I say this from experience. You'll only end up feeling more and more like his mother and that is no turn on and in fact, is a recipe for disaster.

MiniTheMinx · 25/10/2019 09:39

What is a romantic relationship? Is it not two people who are compatible in and out of the bedroom? Am I missing something?

Because you two are not compatible. You are flogging a dead horse.

You describe him as passive, and lacking confidence, and yet you could be describing yourself. Is he the right man for you? No, and yet you are dithering and seem unable to put yourself back out there to find what you need.

You can not make him a project, he is a person. Let him be, and go find someone you are compatible with. Both of you deserve to be happy and feel appreciated for who and how you are.

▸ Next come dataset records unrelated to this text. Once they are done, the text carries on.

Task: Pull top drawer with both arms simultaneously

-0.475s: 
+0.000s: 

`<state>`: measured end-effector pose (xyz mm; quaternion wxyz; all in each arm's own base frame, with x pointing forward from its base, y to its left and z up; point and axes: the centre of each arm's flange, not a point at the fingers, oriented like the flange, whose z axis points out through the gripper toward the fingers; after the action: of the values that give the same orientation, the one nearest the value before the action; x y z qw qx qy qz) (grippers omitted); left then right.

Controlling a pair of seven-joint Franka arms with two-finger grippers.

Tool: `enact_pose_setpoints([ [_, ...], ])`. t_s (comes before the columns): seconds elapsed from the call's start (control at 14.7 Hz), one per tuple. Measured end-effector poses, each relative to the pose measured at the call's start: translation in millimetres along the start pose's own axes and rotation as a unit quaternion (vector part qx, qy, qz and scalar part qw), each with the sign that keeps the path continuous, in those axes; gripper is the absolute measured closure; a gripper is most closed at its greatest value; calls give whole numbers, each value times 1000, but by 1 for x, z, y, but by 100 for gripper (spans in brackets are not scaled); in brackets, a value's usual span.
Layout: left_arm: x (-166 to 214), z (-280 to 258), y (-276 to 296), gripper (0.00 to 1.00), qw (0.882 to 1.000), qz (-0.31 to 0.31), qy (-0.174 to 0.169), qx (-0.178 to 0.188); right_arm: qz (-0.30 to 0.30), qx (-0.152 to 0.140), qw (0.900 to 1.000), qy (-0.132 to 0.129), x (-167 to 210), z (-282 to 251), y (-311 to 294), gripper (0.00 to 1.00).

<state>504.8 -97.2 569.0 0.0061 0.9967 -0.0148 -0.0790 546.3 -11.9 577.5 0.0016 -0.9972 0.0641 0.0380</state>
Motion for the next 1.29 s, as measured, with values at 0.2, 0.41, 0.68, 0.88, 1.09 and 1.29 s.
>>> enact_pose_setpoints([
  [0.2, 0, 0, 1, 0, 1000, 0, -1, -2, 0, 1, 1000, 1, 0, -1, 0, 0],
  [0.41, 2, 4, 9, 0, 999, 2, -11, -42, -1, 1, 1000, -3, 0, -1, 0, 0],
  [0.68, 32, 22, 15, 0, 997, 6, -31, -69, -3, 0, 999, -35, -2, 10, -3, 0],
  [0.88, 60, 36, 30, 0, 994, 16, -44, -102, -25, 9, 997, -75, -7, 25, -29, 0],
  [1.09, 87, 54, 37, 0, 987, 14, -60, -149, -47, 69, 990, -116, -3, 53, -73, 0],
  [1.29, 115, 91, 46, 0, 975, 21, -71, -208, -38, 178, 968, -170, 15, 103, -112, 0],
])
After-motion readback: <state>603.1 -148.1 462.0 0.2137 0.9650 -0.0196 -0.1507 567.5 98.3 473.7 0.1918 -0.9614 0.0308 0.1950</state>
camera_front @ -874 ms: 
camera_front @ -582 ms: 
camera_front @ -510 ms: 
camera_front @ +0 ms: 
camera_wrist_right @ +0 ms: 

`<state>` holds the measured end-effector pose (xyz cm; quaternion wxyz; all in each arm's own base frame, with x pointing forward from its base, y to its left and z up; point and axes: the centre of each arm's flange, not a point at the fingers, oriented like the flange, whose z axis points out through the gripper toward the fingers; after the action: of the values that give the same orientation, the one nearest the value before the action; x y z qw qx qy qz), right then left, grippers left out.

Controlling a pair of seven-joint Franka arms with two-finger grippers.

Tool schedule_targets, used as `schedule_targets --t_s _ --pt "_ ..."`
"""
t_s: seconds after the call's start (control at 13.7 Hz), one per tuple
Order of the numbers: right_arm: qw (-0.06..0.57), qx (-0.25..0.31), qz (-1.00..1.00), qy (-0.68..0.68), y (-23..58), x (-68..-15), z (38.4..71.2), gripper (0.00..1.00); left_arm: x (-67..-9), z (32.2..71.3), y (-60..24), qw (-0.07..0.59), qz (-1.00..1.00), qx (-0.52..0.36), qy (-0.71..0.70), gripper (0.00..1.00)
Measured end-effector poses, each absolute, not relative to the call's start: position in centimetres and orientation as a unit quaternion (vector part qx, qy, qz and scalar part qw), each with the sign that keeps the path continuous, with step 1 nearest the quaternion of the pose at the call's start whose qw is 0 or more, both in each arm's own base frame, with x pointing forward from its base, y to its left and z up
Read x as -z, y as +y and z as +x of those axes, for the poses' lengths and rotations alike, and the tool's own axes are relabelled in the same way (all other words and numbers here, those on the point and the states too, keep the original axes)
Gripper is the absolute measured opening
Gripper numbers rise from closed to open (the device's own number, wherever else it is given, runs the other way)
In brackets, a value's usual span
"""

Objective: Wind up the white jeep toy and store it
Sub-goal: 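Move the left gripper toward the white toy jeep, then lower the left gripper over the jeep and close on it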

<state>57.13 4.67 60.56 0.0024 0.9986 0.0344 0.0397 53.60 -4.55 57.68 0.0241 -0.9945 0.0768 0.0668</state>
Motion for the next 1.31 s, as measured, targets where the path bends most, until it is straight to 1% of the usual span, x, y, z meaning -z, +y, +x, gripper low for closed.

StickAForkInMe15 · 25/10/2019 10:15

I get the ticklish thing and you're the first person I've come across who feels the same! I've brought it up with people before and they look at me like I'm crazy! It makes me want to scratch my skin off! I've broken the skin through scratching before it's awful. People who touch you like that will always do so, it's their nature, can't be changed I'm afraid.

BeesKnees4 · 25/10/2019 10:20

I’m exhausted reading this, if your relationship is this much work; analysing, encouraging, instructing, give it up.
He sounds mind numbingly boring and wants you sat bored beside him.

MonsterMashedSpud · 25/10/2019 10:29

It all sounds so very boring. His reactions and your over analysing.